Starting in Anuradhapura I spent the morning being driven to many different sites around this cultural city. The highlights can be managed in a morning but to do it justice you would probably need a day - it will require you to remove your shoes several times, so best to wear slip on ones (mine were of course boots and required some fiddling!!).
I travelled to the Sri Maha Bodhi, which is a Bodhi tree in the very centre of Sri Lanka, it is surrounded by trees and has a brick walkway to get to it from the car park. However, it is worth the walk as you arrive to find a tree supported by golden pillars and there is an attached annex where devotees come to offer puja to the Buddha. Within the same area is the Brazen Palace but more impressively the Ruvanvelisaya Dogoba which is HUGE and stands in gleaming white contrast to its surroundings, towering above the tress and small buildings. There are also many, many monkeys here but they seem content with sitting in the trees and feeding off the detritus of the human traffic. There are also several Buddhist ruins and temples surrounding the area and these can be visited by car - it would be a challenge to do it on foot!! And there is quite a bit of shoeless climbing to do when you get to them!!
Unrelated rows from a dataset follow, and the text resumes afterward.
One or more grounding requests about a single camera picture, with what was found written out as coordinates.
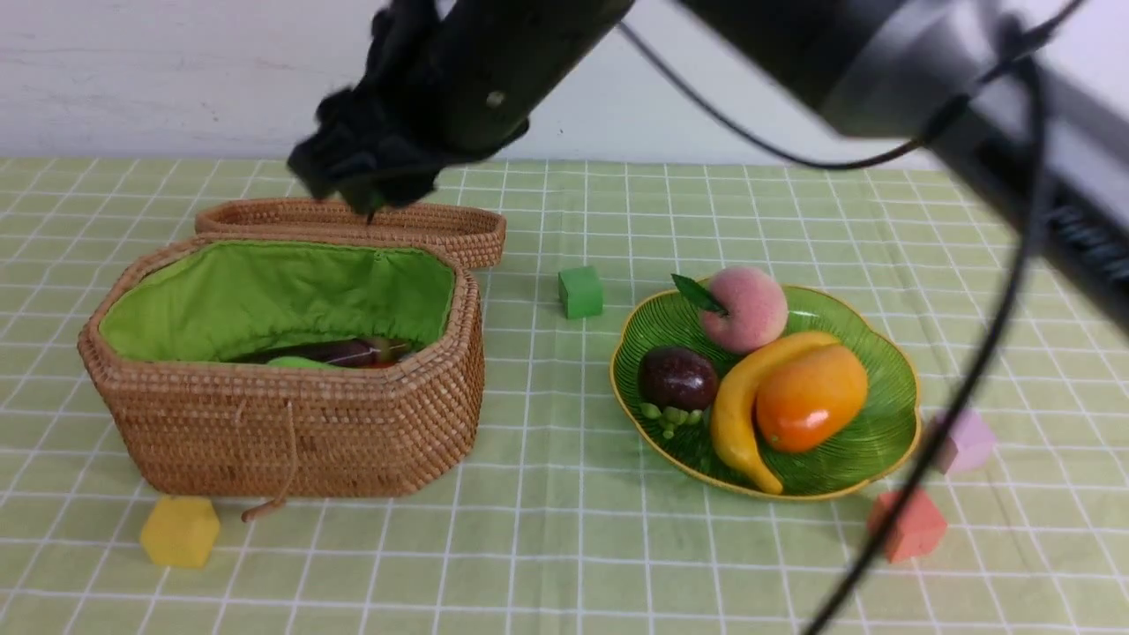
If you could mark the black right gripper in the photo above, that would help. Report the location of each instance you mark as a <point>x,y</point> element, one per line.
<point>371,146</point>

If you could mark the dark purple eggplant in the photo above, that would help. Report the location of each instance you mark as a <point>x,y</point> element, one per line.
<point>353,353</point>

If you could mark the green bitter gourd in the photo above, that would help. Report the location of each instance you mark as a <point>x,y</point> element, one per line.
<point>298,362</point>

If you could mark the purple mangosteen green cap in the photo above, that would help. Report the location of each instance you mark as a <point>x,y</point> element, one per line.
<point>676,386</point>

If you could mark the pink peach with leaf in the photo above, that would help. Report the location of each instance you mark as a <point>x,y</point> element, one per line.
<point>740,309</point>

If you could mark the yellow banana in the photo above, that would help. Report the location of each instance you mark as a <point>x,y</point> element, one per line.
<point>731,426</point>

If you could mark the orange yellow mango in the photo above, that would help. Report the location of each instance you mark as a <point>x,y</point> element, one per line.
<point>810,399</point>

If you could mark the orange carrot with leaves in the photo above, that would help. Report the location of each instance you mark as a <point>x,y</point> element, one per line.
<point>385,363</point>

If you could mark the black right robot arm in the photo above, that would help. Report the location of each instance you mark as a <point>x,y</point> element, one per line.
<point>445,89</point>

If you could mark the woven wicker basket lid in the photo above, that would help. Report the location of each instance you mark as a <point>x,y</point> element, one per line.
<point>472,237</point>

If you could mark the green foam cube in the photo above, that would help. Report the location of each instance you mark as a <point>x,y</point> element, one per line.
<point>581,292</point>

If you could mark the woven wicker basket green lining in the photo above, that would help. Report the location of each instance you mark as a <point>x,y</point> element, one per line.
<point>156,350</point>

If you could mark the yellow foam cube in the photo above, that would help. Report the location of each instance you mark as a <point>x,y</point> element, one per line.
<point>180,532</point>

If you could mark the green leaf-shaped glass plate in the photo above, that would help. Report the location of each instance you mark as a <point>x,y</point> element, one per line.
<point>878,442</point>

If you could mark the purple foam cube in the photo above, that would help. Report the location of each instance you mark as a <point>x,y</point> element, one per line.
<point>968,446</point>

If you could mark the pink foam cube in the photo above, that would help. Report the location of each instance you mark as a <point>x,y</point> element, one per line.
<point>918,531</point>

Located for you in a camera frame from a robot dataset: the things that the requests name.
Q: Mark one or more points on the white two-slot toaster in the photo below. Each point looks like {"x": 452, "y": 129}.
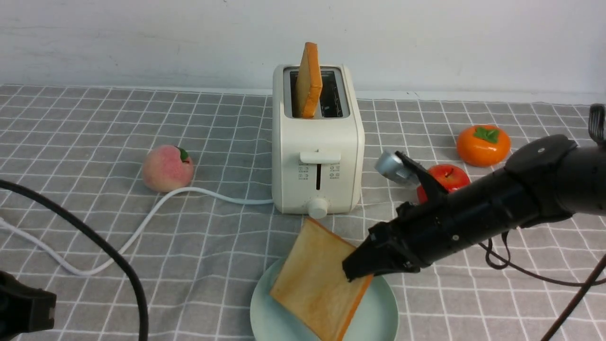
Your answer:
{"x": 316, "y": 163}

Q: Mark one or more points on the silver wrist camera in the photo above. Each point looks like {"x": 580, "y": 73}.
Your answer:
{"x": 390, "y": 166}

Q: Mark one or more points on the orange persimmon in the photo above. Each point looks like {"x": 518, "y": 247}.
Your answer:
{"x": 483, "y": 146}

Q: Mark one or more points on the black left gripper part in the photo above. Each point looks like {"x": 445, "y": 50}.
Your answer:
{"x": 24, "y": 309}

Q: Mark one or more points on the light green round plate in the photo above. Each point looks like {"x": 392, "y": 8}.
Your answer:
{"x": 376, "y": 318}

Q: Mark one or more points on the pink peach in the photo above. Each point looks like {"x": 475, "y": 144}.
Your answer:
{"x": 167, "y": 168}

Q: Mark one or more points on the red apple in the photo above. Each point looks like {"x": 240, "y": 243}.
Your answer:
{"x": 450, "y": 176}

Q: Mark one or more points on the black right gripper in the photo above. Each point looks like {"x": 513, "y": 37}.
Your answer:
{"x": 418, "y": 237}

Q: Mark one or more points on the toast slice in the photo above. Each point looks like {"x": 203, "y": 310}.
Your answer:
{"x": 312, "y": 284}
{"x": 308, "y": 85}

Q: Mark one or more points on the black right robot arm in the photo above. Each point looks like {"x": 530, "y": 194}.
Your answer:
{"x": 548, "y": 180}

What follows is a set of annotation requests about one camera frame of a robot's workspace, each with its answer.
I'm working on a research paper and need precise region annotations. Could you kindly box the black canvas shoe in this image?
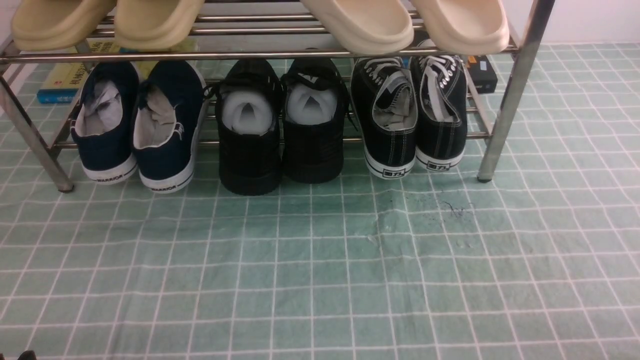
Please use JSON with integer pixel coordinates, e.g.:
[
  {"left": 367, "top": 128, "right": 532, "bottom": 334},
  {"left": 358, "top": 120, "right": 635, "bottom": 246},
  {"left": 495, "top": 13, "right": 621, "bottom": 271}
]
[
  {"left": 409, "top": 55, "right": 467, "bottom": 173},
  {"left": 349, "top": 57, "right": 418, "bottom": 180}
]

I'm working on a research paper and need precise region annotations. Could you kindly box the silver metal shoe rack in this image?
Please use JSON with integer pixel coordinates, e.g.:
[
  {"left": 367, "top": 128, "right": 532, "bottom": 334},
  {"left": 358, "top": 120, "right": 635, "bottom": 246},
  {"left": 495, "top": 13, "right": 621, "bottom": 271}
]
[{"left": 1, "top": 0, "right": 554, "bottom": 194}]

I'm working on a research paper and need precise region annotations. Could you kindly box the black sneaker right of pair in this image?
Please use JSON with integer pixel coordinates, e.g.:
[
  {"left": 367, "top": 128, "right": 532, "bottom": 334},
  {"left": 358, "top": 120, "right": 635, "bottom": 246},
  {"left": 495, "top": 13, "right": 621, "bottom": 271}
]
[{"left": 281, "top": 57, "right": 351, "bottom": 184}]

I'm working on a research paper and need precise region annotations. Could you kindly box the black sneaker of pair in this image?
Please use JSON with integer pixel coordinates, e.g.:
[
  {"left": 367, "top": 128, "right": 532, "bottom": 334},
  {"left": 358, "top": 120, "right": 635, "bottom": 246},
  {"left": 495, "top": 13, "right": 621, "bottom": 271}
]
[
  {"left": 281, "top": 57, "right": 351, "bottom": 184},
  {"left": 213, "top": 58, "right": 284, "bottom": 196}
]

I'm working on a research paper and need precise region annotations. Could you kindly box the black sneaker left of pair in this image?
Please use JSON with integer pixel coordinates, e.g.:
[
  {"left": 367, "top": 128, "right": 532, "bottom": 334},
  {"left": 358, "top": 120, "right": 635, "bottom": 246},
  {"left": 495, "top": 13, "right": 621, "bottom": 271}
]
[{"left": 213, "top": 58, "right": 284, "bottom": 196}]

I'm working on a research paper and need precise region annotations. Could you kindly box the cream slipper inner right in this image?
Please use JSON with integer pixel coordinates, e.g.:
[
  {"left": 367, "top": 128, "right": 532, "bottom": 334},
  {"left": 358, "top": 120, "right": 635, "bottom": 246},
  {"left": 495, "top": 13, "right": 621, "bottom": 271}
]
[{"left": 301, "top": 0, "right": 414, "bottom": 55}]

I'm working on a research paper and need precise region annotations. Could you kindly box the cream slipper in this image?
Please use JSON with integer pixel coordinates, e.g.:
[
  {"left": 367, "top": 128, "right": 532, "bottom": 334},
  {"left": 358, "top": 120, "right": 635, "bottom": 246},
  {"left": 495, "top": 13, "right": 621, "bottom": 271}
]
[
  {"left": 301, "top": 0, "right": 414, "bottom": 55},
  {"left": 410, "top": 0, "right": 510, "bottom": 56}
]

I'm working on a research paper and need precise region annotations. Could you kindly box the navy sneaker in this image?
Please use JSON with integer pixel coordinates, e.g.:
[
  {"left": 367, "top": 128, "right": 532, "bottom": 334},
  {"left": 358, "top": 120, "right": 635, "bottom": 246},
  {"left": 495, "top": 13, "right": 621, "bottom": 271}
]
[
  {"left": 70, "top": 62, "right": 141, "bottom": 185},
  {"left": 132, "top": 60, "right": 209, "bottom": 194}
]

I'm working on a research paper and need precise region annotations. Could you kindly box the black box book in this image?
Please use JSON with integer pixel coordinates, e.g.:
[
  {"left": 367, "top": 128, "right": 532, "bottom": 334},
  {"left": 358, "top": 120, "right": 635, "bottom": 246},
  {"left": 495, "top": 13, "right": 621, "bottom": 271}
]
[{"left": 413, "top": 31, "right": 499, "bottom": 95}]

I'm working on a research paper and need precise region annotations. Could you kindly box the cream slipper far right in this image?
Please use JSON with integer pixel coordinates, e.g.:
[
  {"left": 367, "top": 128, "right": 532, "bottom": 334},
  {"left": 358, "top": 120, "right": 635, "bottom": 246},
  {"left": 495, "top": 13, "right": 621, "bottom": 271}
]
[{"left": 410, "top": 0, "right": 510, "bottom": 56}]

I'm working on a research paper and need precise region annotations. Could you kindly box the navy sneaker far left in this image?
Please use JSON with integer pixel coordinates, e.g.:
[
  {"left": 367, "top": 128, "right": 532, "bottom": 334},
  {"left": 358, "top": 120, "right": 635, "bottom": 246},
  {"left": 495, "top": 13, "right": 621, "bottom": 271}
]
[{"left": 70, "top": 62, "right": 141, "bottom": 185}]

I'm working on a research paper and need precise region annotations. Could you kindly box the tan slipper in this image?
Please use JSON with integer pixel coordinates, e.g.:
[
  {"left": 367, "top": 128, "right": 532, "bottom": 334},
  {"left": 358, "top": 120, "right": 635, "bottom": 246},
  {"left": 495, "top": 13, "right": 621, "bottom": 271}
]
[
  {"left": 11, "top": 0, "right": 117, "bottom": 51},
  {"left": 114, "top": 0, "right": 205, "bottom": 51}
]

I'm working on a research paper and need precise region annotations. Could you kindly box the green checkered floor cloth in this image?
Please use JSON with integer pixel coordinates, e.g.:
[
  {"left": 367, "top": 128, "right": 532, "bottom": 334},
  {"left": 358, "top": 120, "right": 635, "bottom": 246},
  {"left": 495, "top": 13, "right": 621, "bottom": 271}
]
[{"left": 0, "top": 43, "right": 640, "bottom": 360}]

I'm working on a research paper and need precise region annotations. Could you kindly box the yellow blue book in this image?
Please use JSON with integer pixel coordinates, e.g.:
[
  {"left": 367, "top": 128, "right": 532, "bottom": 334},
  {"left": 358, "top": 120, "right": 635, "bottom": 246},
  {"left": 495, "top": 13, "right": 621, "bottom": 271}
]
[{"left": 36, "top": 38, "right": 199, "bottom": 105}]

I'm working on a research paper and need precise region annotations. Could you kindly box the tan slipper far left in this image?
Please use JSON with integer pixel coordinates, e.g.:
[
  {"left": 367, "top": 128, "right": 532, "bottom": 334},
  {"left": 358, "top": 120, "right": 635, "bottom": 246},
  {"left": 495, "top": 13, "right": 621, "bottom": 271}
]
[{"left": 11, "top": 0, "right": 117, "bottom": 51}]

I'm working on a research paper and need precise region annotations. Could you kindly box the dark object bottom left corner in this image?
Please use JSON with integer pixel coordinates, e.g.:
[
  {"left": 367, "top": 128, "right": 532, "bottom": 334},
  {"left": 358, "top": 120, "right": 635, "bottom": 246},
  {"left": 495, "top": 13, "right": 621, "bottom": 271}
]
[{"left": 17, "top": 350, "right": 38, "bottom": 360}]
In the afternoon came the highlight of my trip to Sri Lanka so far - My driver knew a man who worked at a Safari Jeep stand catering for ‘Kandulla National Park’, which specialises in tours related to elephants :)
Well after a quick negotiation a price was decided of 3500r for the jeep and 2700r for the park entry fee, and it was sooooo worth it ;) I had my own private jeep on a fantastic safari. The landscape changed dramatically from rice fields to forest and then to open grassland surrounding a lake and river. Other jeeps were filled to capacity and they all looked on as we passed with just the one of me in the back standing up and viewing the scenes while riding the rough terrain like ‘Ben Hur’ in his chariot… Amazing. The sky was an incredible pastel blue with floating white clouds leading to a pink horizon as the sun began to set… And within all of this wonderful landscape they appeared, a grey mass on the horizon coming into focus over the flowing dark course of the river - an opportunity to take stock of these elegant and powerful creatures as they selected the finest pieces of grass the graze. My driver and guide spent the next 3 hours on the hunt for elephants and this did not prove to be to hard, around the lake there were 4 different families of elephants and on Q they arrived at the waters edge as we travelled around :) It was magnificent. Each group in turn demonstrated wild character and were a little unsettled by the jeeps (as wild animals should be, not docile and accepting of these alien metal objects!!). The Elephants were generally grazing in groups with the younger ones playing a game of who can push the hardest and the adults swishing the grass before raising it to their mouths for mastication. I witnessed no tusked bulls as only 5% of the elephants have tusks - but the shear number of elephants in the park was a wonder - If you want to see elephants then come here. One word ‘Fabulous’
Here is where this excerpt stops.